EXERCISE REQUIREMENTS: Reproduce, with no changes, the line where "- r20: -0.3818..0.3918" appears and every subsequent line of the listing, the last one included.

AVAILABLE DATA:

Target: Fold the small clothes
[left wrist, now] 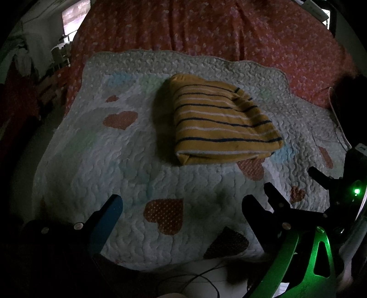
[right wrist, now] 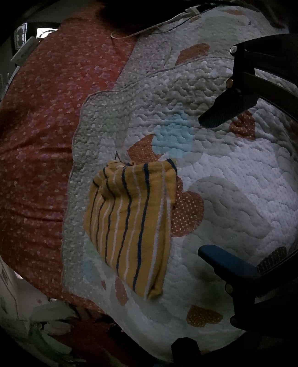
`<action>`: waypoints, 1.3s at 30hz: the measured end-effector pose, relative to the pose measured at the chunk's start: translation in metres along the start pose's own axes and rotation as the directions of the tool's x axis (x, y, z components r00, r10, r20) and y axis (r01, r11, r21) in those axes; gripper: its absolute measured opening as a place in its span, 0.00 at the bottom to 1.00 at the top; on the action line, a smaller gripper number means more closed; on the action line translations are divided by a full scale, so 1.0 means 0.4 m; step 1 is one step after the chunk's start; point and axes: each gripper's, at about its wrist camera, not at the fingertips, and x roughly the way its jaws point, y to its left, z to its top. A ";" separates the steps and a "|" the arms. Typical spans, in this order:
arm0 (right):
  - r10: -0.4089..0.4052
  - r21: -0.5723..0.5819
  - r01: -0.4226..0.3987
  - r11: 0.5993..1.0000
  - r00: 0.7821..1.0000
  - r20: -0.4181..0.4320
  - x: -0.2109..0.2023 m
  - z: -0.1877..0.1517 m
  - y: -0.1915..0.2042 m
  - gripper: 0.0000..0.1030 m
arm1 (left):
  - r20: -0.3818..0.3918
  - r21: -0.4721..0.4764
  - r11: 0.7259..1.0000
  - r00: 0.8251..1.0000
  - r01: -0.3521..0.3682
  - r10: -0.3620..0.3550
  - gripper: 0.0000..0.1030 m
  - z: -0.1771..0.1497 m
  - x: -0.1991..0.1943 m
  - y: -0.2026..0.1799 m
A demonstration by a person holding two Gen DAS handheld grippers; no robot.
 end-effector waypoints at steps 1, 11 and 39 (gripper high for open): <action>0.002 0.000 -0.002 1.000 1.000 -0.001 0.001 -0.001 0.001 1.00 | -0.003 -0.001 1.000 1.000 0.000 0.000 1.00 -0.001 0.002 0.000; 0.016 -0.008 -0.016 1.000 1.000 -0.001 -0.001 -0.002 0.016 1.00 | -0.029 -0.010 1.000 0.999 -0.016 0.016 1.00 -0.013 0.022 0.007; 0.033 -0.008 -0.033 0.999 0.999 -0.016 0.007 -0.006 0.022 1.00 | -0.098 -0.074 0.997 0.995 0.005 -0.012 1.00 -0.043 0.076 0.047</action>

TASK OUTPUT:
  - r20: -0.3818..0.3918
  - r21: -0.4721..0.4764
  - r11: 0.7259..1.0000
  - r00: 0.8251..1.0000
  - r01: -0.3521..0.3682
  - r10: -0.3620..0.3550
  - gripper: 0.0000..0.1030 m
  - z: -0.1771..0.1497 m
  - x: -0.1991..0.1943 m
  - y: -0.2026..0.1799 m
A demonstration by a person holding two Gen DAS handheld grippers; no robot.
 end-effector waypoints at steps 1, 11 and 39 (gripper high for open): <action>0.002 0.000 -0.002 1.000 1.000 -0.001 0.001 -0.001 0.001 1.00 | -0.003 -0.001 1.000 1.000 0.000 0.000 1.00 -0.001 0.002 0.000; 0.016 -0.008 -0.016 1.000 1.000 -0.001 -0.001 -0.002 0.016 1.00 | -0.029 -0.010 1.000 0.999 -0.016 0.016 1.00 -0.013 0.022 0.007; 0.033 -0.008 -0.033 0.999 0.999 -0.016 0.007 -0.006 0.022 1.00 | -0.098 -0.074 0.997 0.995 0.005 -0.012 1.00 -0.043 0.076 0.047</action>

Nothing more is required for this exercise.